Si les avantages du système d'entreprise libre sont nombreux sur le plan économique, ils le sont aussi sur le plan social.

En effet dans un système d'entreprises privées, le but d'une entreprise est de rémunérer ses actionnaires. En opposition, le but d'une entreprise libre est de garantir sa pérennité. On constate donc que le nombre d'entreprises viables est bien plus important dans un système d'entreprises libres. En effet une entreprise à bénéfice nul ne pourra pas survivre dans un système privé - on constate même aujourd'hui des entreprises qui se débarrassent de branches car leur rendement est inférieur à 5% - alors qu'un telle entreprise fonctionnera parfaitement dans un système libre - au moins quelques années. En conséquence, l'emploie est plus pérenne dans un système d'entreprises libres. La situation des salariés est donc moins précaire, car ils ne servent plus de variable d'ajustement pour dégager un solde positif.
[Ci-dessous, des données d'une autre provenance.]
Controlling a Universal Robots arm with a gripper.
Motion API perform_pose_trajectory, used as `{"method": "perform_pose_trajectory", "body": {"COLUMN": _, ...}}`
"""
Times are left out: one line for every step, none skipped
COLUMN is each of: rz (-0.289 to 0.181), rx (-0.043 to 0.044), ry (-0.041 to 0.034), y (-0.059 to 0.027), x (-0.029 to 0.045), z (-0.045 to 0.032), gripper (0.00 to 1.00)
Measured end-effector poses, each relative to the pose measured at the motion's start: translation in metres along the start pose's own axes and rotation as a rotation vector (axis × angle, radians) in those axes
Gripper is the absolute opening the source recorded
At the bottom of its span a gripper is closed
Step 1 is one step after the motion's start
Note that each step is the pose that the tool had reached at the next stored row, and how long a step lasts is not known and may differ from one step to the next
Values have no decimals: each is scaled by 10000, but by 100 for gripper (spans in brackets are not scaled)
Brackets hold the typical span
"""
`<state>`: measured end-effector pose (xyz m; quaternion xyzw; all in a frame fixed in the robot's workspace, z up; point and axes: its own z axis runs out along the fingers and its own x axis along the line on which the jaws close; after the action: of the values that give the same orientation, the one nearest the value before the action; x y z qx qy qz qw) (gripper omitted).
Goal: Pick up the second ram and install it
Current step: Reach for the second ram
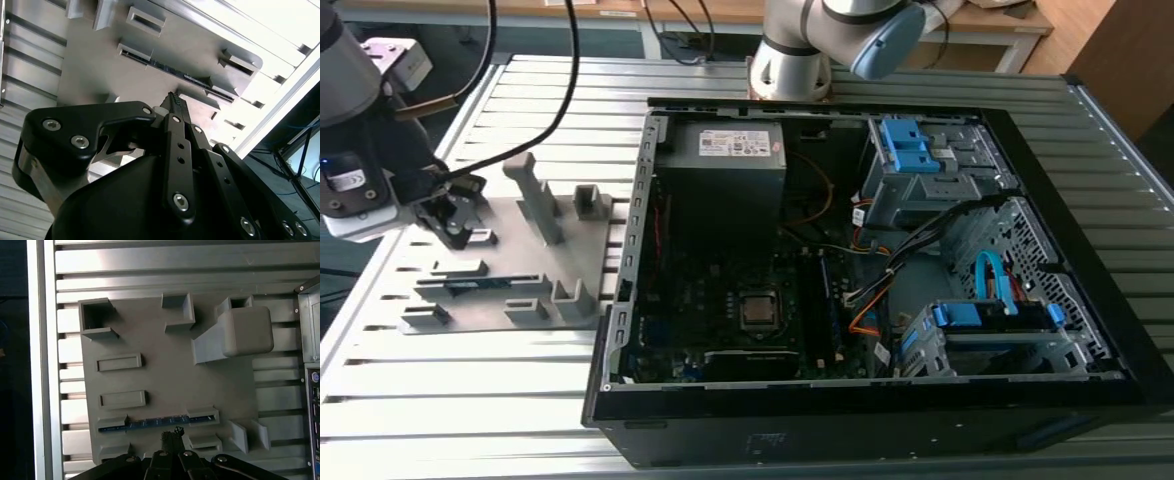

Certains se demandent peut-être comment une entreprise libre peut se financer, tant l'actionnaire est considéré comme vital. C'est bien sur un préjugé sans valeur, une entreprise libre se finance comme n'importe quelle personne physique, en contractant des prêts à un intermédiaire financier. Le système d'obligation d'entreprise peut aussi être utilisé car il ne remet pas en cause la souveraineté de l'entreprise. Une règle qui imposerait un pourcentage de prêt à accorder au capital risque serait certainement le bien venu, afin de ne pas léser les nouvelles entreprises. La création d'entreprises doit aussi rester attractive, par exemple en donnant le droit au créateur de conserver la direction pour une vingtaine d'année, ainsi que la garantie d'un salaire motivant.

On peut aussi se demander comment les services d'intérêt publique sont réalisés dans un système d'entreprise libre. Ce sont tout simplement des entreprises libres "classiques", en situation de monopôle, dont la mission et les prix, sont fixés par le pouvoir politique - c'est du moins une solution possible.

En plus de son caractère moral et social, et de son efficacité économique, un système d'entreprise libre renforce aussi la séparation des pouvoirs, notamment en libérant les médias. Il est fondamental de comprendre que c'est une concentration excessive des pouvoirs qui donne à un système son caractère obscurantiste. Malheureusement, l'Histoire est bien vite oubliée, et le nouveau capitalisme qui se profile à l'horizon - mais est-ce encore du capitalisme ?, s'il parvient à s'imposer, ne connaîtra pas un destin différent de celui des régimes communistes. En effet, sa principale caractéristique est de mettre le pouvoir politique sous la coupe du pouvoir économique, ou plus exactement du pouvoir financier - qui a déjà absorbé les médias. Ce serait, alors, une bien triste ironie de l'Histoire. Pourtant un autre destin est possible, la porte de la liberté n'est qu'à un pas.